Because these rivers are sheltered from the sweep of wind that the bay itself is exposed to, we often see some limited fishing opportunities on them, but that doesn't mean that they are always safe. As a matter of fact, at the Squamscott River in Stratham, utilizing a planked temporary bridge that enables anglers to access the ice pack has started to become standard procedure there.
But incidents of smelt fishermen getting a dunking after getting on the ice there, even with the planks, are quite common. Luckily, this happens close enough to shore that there haven't been any drownings, but that isn't to say it couldn't happen. Even in Exeter, where good ice is often available right off the town's parking and boat-launching area, getting on and off the ice is a sticky situation when there's insufficient shore ice.
We've lived on the shores of Great Bay since 1967. It was traditional for us to spend New Year's Eve out on the ice huddled in a warm smelt "shanty." For many years, we could leave our house and either walk or snowmobile a short distance to our semi-permanent shanty. We never dreamed that this would become impossible because of lack of ice, but there hasn't been enough solid ice off of our home for about 20 years to support fishing here.
Greenland Bay was a place where hundreds of shanties would dot the ice for at least two months, often starting the second or third week in December and ending in mid-March. Last year, though, there was no fishable ice in Greenland Bay, and this followed several years of either no ice or only a few days of safe ice.

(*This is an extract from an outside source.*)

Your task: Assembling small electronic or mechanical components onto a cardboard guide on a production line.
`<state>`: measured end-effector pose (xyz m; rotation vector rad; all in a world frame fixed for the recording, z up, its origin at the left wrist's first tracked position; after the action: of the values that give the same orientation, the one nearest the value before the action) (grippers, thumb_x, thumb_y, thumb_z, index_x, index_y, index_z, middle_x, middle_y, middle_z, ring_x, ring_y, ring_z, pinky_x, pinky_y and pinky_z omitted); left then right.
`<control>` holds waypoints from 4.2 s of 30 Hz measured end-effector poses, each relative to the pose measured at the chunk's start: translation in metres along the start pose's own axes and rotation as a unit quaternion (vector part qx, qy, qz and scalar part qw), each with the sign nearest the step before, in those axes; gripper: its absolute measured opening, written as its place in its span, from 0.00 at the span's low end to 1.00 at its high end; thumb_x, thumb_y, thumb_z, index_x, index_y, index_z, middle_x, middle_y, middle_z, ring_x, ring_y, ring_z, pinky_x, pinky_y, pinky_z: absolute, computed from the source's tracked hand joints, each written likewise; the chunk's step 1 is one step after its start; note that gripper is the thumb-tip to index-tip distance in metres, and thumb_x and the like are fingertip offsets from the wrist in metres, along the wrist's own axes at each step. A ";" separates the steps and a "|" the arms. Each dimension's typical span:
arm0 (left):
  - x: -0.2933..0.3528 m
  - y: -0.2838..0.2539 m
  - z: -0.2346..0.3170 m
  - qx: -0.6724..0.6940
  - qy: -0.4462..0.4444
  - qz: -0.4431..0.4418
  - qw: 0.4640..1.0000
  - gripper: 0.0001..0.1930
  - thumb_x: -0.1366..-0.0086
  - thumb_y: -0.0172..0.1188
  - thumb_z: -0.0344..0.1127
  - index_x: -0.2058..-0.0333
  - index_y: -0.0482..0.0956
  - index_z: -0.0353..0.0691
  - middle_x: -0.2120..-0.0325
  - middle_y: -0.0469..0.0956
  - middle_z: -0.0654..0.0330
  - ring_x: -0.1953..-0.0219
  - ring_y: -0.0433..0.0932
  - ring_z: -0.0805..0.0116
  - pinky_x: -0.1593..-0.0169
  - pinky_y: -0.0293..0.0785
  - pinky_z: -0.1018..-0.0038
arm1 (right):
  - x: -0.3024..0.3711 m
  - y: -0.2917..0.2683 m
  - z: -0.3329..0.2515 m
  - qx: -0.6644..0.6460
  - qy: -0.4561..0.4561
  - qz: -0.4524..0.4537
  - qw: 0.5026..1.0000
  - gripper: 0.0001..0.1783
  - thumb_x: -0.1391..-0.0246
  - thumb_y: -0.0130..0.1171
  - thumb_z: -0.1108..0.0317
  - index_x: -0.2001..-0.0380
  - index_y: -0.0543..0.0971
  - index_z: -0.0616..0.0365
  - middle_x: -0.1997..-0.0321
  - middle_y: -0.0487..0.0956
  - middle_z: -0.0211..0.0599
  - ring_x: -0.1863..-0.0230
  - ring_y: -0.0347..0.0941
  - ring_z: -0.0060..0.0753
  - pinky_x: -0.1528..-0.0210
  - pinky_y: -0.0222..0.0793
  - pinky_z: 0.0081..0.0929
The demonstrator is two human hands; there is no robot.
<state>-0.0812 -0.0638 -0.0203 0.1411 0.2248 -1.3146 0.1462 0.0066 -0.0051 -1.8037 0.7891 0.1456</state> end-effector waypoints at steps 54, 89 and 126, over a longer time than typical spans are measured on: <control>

In spite of the poor ice, we've been able to spend a day or two over on the Oyster River, right off Durham's Town Landing on Landing Road. This is the safest and easiest place to smelt fish, but don't take this as a sure bet, as we've been wet to the waist there a couple of times, breaking through thin ice. When we fish there, it's only after noting other people out on the ice. We never step onto the ice without seeing that other people have been able to do so.

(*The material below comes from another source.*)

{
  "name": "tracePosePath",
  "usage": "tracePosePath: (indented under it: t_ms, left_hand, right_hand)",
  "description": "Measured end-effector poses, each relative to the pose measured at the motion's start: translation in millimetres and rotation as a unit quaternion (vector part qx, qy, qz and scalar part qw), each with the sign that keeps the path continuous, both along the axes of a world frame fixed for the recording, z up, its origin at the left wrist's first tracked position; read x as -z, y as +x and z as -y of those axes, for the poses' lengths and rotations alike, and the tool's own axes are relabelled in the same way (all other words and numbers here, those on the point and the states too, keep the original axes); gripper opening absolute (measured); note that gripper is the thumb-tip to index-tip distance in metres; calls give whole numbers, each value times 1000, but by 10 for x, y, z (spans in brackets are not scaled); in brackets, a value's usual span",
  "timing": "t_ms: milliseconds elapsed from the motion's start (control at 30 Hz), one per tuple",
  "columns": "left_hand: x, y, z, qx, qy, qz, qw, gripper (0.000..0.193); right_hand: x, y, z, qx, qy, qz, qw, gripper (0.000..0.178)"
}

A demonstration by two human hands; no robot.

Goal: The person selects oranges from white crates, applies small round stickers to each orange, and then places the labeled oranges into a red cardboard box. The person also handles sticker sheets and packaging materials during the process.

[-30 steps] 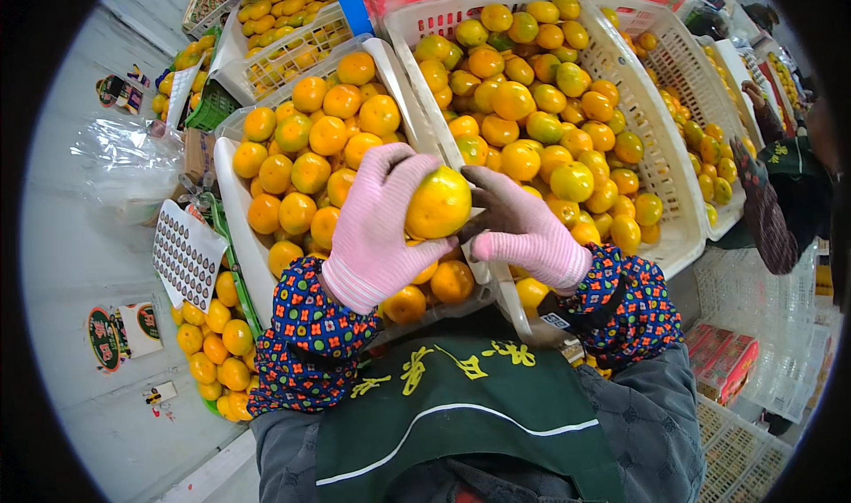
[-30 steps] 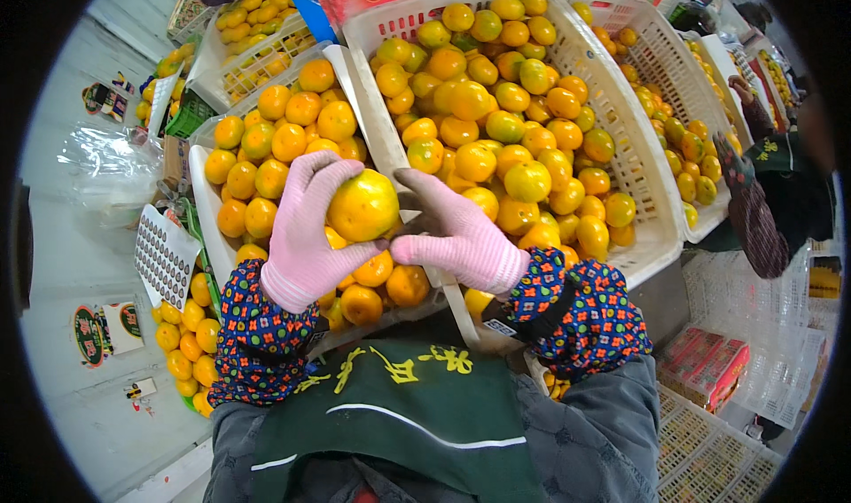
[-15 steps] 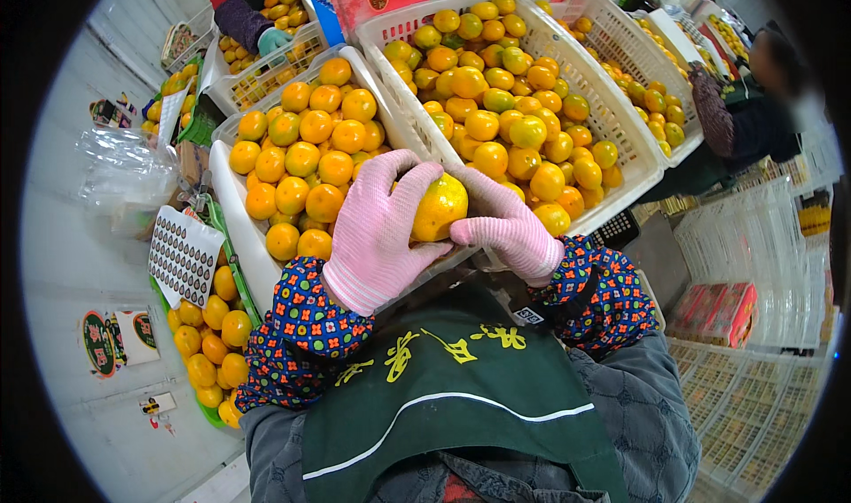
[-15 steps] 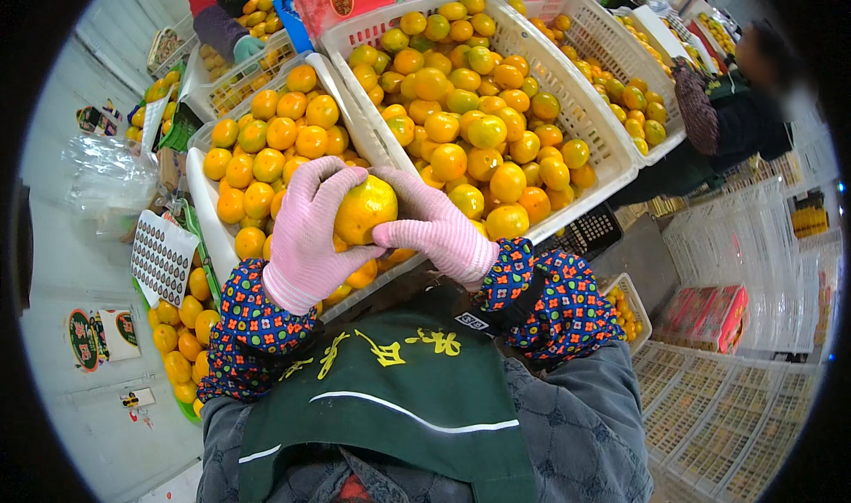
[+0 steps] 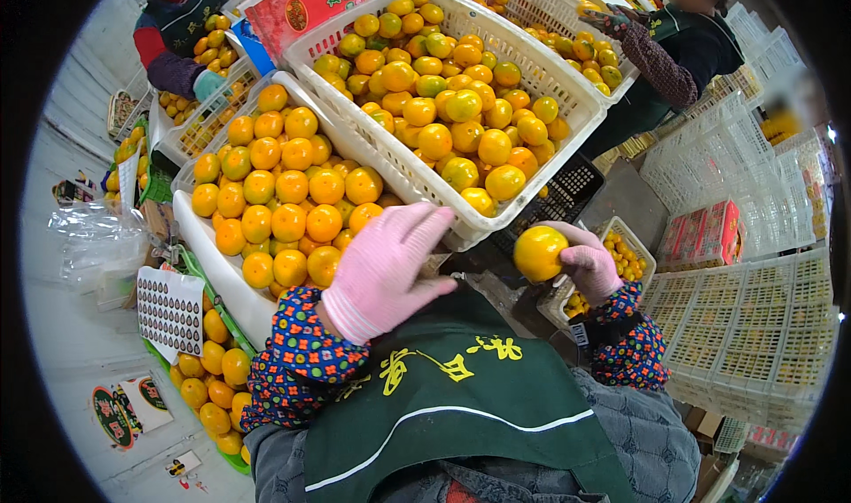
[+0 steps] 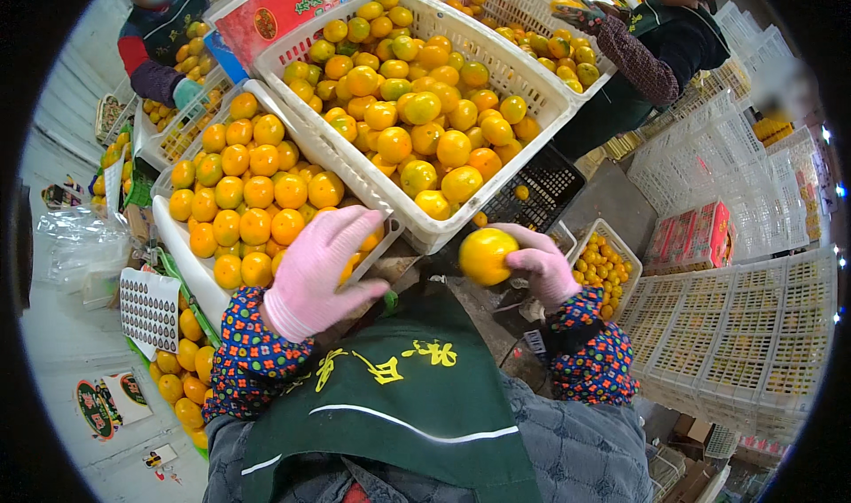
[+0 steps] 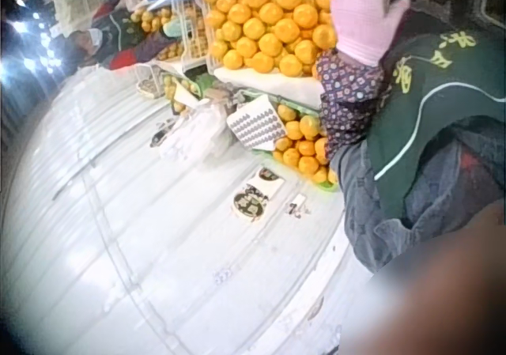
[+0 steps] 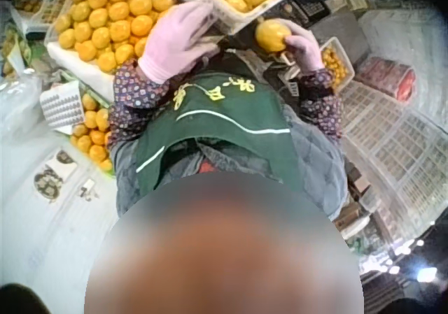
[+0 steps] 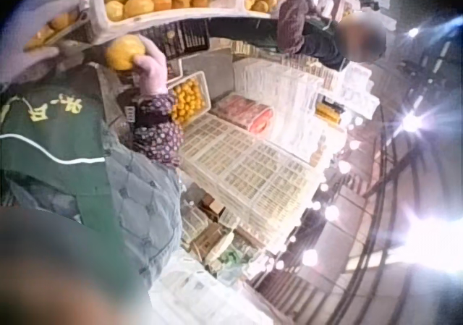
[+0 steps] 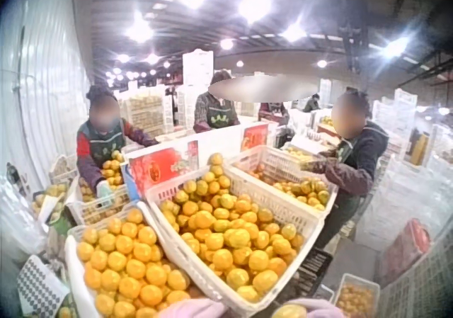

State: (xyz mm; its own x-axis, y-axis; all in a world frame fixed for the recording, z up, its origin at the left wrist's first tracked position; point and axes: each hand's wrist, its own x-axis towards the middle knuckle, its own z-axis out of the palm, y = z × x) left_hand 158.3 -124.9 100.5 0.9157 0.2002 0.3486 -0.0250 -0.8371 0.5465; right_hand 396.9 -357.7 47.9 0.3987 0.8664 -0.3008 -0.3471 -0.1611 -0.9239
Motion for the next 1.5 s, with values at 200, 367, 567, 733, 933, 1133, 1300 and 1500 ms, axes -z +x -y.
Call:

Two other good features of fishing on the Oyster River: There's almost always plenty of free parking, and there's usually plenty of old fishing holes that are easily cleaned out to reveal a couple of inches of new ice. What's more, it doesn't take a day's commitment to ice-fish there. We've often pulled into the parking lot, dragged out an ice-fishing sled carrying our fishing gear and a built-on seat, found a fishable hole, and fished for an hour or two, in between other less-fun chores.
Don't expect to fill a bucket of smelt there. We're usually happy with enough for a meal, but the couple of enjoyable hours spent out there has sustained us.